After streaming exclusively on Koldcast.tv for over a year, CELL recently expanded its streaming hosts to include Blip.TV as well as YouTube. Because of earlier restrictions placed on the length of content on YouTube, not all episodes could be streamed through the service. After YouTube expanded the time allowed for episodes, the entire first season was placed on YouTube.

==Reception==

===Critical reception===
CELL: The Web Series has been accepted into four international festivals.
- 2010 Independent Television Festival - Los Angeles
- 2010 Cinema Tous Ecrans - Geneva, Switzerland
- 2010 Beverly Hills Film, Television, and New Media Festival - Beverly Hills
- 2011 LA Web Fest - Los Angeles

===Awards===
Season 1 of CELL: The Web Series received nominations and won several awards since its release.

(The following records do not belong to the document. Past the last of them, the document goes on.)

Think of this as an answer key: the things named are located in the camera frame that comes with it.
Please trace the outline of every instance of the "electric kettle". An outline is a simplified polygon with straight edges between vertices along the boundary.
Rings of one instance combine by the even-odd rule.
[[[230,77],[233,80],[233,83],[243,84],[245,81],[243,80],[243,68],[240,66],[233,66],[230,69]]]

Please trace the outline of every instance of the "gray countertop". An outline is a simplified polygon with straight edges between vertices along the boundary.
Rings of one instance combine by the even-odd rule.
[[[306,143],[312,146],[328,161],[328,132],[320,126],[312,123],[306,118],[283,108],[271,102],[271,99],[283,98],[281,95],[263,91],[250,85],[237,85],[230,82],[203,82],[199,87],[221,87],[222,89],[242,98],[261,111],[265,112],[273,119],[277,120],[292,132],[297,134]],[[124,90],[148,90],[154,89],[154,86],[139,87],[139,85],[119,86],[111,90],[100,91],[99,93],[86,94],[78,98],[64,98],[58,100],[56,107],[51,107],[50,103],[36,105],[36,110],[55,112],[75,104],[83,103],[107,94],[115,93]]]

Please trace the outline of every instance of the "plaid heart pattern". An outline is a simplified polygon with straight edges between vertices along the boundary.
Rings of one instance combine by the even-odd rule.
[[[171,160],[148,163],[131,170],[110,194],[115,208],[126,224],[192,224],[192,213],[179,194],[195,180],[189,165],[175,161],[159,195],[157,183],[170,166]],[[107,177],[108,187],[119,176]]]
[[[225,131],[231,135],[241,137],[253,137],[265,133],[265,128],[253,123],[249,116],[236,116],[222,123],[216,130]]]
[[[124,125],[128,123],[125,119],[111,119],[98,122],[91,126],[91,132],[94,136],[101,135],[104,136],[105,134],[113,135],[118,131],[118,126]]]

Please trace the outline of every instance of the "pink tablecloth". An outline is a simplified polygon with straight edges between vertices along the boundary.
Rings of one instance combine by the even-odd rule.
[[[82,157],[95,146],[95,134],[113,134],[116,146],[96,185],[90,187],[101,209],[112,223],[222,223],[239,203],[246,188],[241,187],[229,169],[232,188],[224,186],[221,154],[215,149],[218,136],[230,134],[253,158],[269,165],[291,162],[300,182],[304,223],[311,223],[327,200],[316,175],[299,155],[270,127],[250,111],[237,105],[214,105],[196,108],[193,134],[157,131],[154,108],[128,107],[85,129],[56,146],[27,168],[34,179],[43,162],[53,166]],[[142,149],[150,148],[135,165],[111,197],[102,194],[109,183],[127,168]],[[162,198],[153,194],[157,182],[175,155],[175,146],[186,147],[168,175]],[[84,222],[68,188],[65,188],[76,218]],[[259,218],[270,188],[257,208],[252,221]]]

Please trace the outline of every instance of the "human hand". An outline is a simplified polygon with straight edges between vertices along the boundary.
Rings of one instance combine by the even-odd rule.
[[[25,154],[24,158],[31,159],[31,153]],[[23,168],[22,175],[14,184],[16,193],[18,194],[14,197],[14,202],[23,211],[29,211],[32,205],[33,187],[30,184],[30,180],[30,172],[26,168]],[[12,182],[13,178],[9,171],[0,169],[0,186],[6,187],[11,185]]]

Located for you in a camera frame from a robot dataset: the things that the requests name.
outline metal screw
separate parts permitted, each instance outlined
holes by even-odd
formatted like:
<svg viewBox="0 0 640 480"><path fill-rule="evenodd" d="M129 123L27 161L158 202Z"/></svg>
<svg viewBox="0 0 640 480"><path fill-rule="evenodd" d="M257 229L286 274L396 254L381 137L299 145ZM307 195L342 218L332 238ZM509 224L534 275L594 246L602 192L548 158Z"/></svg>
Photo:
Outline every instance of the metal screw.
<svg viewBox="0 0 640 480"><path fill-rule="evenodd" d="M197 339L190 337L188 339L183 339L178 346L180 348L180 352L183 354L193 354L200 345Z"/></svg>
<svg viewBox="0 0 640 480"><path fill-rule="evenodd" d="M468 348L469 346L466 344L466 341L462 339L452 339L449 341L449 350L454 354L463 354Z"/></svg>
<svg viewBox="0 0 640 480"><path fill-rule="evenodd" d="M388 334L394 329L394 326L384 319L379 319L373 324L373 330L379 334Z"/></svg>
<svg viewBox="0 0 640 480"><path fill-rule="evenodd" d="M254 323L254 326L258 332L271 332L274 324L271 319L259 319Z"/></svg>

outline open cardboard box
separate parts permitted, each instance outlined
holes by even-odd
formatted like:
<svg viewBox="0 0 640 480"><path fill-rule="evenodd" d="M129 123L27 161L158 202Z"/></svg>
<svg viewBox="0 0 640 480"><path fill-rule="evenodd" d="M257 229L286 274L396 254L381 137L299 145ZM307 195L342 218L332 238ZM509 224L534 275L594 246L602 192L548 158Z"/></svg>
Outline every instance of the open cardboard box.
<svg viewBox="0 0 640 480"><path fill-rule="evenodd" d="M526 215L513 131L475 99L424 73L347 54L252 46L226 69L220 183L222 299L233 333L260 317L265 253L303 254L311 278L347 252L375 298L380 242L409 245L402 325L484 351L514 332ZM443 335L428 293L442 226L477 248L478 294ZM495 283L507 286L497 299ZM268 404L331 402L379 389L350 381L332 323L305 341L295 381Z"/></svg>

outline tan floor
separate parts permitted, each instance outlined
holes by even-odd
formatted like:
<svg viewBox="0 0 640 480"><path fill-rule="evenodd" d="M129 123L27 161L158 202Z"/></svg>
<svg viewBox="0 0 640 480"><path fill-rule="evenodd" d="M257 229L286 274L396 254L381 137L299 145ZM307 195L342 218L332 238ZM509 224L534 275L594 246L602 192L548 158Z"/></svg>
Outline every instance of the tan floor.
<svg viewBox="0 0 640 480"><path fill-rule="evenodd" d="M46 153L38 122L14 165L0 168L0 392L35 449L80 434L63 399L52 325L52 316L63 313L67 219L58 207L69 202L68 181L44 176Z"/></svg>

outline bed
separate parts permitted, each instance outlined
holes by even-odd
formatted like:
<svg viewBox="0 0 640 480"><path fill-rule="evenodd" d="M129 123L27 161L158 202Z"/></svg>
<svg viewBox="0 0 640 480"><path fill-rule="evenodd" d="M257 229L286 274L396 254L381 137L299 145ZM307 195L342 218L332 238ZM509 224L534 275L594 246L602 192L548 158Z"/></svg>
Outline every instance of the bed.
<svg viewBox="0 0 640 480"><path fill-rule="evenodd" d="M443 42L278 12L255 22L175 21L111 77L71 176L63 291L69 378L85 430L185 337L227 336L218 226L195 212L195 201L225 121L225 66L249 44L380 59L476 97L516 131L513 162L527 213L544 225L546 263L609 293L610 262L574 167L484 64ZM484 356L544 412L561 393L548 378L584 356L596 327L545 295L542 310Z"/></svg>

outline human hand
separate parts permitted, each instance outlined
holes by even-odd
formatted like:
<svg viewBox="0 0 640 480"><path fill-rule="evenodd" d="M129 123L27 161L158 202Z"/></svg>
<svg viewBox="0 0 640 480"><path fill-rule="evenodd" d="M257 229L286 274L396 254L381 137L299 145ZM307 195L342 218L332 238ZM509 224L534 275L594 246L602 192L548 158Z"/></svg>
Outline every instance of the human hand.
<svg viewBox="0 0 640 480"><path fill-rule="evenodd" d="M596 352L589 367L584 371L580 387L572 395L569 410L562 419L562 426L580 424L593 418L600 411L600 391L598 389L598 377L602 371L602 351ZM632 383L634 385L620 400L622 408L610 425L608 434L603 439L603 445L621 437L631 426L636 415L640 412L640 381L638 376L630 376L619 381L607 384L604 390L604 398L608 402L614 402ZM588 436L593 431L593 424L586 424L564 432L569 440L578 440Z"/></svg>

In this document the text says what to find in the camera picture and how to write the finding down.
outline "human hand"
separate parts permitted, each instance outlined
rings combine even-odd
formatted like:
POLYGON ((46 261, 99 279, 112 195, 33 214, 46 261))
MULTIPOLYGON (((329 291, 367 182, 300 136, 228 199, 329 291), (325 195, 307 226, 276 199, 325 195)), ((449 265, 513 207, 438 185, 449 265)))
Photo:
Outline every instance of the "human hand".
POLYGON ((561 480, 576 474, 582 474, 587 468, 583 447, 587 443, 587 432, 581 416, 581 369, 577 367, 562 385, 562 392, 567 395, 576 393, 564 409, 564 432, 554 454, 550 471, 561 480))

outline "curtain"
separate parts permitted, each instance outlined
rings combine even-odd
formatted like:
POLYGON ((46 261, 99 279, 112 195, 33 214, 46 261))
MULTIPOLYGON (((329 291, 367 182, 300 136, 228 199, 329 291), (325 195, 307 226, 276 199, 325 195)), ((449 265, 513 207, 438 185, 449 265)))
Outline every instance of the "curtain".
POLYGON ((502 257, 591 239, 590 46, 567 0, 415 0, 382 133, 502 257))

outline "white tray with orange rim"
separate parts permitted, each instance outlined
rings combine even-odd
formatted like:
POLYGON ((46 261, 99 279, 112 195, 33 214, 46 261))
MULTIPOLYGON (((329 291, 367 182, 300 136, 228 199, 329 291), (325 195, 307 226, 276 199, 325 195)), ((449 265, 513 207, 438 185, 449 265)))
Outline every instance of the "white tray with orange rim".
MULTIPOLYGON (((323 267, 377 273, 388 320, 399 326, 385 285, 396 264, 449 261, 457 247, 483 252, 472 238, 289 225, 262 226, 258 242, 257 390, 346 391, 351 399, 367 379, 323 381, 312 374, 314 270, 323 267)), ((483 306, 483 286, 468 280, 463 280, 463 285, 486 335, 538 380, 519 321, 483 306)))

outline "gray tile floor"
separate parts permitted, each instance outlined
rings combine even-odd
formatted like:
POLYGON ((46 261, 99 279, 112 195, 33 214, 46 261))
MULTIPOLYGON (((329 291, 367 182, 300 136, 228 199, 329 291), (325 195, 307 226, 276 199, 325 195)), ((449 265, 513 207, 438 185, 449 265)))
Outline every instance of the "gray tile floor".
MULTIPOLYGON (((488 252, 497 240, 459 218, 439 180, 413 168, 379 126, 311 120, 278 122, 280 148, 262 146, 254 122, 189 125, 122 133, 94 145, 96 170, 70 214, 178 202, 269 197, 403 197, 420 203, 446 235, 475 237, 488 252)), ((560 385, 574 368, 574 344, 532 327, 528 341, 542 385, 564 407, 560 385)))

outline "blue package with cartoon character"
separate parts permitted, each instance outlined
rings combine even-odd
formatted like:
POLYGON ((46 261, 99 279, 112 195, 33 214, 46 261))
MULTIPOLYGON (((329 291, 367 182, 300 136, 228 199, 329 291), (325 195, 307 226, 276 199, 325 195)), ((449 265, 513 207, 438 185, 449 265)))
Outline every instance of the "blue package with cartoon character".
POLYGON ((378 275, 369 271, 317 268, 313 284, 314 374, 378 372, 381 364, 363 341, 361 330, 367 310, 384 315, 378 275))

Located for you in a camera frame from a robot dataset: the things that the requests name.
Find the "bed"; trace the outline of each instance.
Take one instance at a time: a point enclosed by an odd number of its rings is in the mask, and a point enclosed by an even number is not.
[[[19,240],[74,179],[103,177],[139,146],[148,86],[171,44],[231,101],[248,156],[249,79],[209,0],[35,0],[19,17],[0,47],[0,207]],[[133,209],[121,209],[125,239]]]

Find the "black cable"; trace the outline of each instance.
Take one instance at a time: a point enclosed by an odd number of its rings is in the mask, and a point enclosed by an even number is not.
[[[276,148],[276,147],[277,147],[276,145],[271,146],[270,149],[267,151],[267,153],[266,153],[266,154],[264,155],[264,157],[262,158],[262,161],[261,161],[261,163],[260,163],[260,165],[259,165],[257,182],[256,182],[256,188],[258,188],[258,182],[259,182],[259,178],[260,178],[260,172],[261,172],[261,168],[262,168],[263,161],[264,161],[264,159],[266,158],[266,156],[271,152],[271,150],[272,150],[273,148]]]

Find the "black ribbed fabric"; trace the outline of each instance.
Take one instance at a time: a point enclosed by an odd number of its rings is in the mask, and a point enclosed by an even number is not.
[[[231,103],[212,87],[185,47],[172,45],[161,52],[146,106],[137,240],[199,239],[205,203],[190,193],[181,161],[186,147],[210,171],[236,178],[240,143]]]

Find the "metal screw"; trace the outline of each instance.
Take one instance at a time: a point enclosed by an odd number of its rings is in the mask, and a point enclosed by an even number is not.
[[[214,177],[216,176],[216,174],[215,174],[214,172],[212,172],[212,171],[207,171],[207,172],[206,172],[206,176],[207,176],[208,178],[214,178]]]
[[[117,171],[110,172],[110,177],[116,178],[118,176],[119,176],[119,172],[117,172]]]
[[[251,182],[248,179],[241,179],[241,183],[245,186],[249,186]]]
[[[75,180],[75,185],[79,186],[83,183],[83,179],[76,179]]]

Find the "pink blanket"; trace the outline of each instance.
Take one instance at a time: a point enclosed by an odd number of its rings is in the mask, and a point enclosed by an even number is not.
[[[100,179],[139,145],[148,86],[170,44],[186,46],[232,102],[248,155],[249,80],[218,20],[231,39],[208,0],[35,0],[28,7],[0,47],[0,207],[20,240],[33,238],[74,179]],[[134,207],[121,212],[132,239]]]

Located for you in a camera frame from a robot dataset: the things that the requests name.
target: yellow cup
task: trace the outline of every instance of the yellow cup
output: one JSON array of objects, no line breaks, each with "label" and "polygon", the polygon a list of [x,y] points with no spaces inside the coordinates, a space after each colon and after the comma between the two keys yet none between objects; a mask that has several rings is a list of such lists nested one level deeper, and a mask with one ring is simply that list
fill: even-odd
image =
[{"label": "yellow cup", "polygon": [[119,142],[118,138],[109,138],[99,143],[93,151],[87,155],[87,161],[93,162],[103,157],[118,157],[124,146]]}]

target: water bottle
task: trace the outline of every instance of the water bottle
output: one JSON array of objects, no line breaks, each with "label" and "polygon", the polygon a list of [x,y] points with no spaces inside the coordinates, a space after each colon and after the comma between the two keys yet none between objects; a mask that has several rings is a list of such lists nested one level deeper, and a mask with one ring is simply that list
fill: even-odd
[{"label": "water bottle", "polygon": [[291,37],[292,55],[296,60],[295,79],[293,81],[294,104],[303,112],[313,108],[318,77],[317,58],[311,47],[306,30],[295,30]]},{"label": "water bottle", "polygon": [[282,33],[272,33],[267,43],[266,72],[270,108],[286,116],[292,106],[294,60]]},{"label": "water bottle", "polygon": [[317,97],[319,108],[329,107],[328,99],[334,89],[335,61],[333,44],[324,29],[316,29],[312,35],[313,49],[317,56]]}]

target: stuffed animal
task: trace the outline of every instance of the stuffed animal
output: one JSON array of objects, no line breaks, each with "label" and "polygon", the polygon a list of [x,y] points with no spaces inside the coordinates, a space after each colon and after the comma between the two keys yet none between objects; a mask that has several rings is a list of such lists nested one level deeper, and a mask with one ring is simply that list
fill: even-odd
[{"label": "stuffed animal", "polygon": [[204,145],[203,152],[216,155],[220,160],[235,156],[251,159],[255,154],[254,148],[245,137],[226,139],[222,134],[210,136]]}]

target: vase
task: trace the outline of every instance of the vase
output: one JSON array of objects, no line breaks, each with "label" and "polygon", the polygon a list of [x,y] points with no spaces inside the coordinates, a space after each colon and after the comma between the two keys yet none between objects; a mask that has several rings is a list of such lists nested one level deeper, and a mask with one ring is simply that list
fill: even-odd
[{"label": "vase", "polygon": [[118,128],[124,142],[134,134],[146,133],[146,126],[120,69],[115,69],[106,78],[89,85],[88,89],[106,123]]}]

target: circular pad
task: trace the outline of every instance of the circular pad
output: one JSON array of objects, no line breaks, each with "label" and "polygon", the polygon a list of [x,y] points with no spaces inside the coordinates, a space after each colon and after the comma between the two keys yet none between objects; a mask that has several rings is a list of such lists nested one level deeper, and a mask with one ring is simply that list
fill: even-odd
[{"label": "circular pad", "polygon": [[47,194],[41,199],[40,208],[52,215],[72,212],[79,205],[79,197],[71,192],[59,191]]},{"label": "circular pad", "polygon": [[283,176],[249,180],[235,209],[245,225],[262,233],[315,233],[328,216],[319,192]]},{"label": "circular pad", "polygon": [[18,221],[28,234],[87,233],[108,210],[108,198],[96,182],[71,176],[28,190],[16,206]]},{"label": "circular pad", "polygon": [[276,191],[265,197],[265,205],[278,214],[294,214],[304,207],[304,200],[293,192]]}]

| 2010 | Indie Intertube Awards |  |  |
|  | WINNER | Best Thriller |  |
|  | WINNER | Best Actress in a Drama | Jourdan Gibson |
|  | WINNER | Best Supporting Actor in a Drama | Kevin McCarthy |
|  | WINNER | Best Villain | Kevin McCarthy |
|  | WINNER | Best Set Design | Stephen Fay, Dan Saner |
|  | WINNER | Best Score | Brian Satterwhite |
|  | nominated | Best Directing in a Drama | Mark Gardner |
|  | nominated | Best Writing in a Drama | Mark Gardner |
|  | nominated | Best Actor in a Drama | Danny Cameron |
|  | nominated | Best Guest Performance | Beth Chamberlin |
|  | nominated | Best Editing | Chris Zeid, Loren Melchor |
|  | nominated | Best Sound Design | Matt Crawford |
|  | nominated | Audience Choice Award |  |
|  | nominated | WTF Moment | Episode 11 |
|  | nominated | Best Web Series |  |
| 2010 | Indie Soap Awards |  |  |
|  | WINNER | Best Sound Design | Matt Crawford |
|  | nominated | Indie Soap of the Year |  |
|  | nominated | Outstanding Lead Actor | Danny Cameron |
|  | nominated | Outstanding Lead Actress | Jourdan Gibson |
|  | nominated | Outstanding Writing | Mark Gardner |
|  | nominated | Outstanding Directing | Mark Gardner |
|  | nominated | Outstanding Guest Appearance | Beth Chamberlin |
|  | nominated | Outstanding Editing | Chris Zeid, Loren Melchor |
| 2011 | LA Web Festival |  |  |
|  | WINNER | Outstanding Drama |  |
|  | WINNER | Outstanding Score | Brian Satterwhite |
|  | WINNER | Outstanding Cinematography | Iskra Valtcheva |
| 2011 | International Film Music Festival |  |  |
|  | nominated | Jerry Goldsmith Award | Brian Satterwhite |
| 2011 | International Academy of Web Television Awards |  |  |
Winners announced January 12, 2012
|  | nominated | Best Drama |  |
|  | nominated | Best Writing - Drama | Mark Gardner |
|  | nominated | Best Female Performance - Drama | Jourdan Gibson |
|  | nominated | Best Male Performance - Drama | Kevin McCarthy |
|  | nominated | Best Original Music | Brian Satterwhite |
|  | nominated | Best Cinematography | Iskra Valtcheva, Michael Morlan |

==Characters==
- Brian - Played by Danny Cameron.
- The Man - Played by Kevin McCarthy.
- Woman - Played by Jourdan Gibson.
- Brenda - Played by Beth Chamberlin.

==Future==
Season 2 is under development and awaiting funding.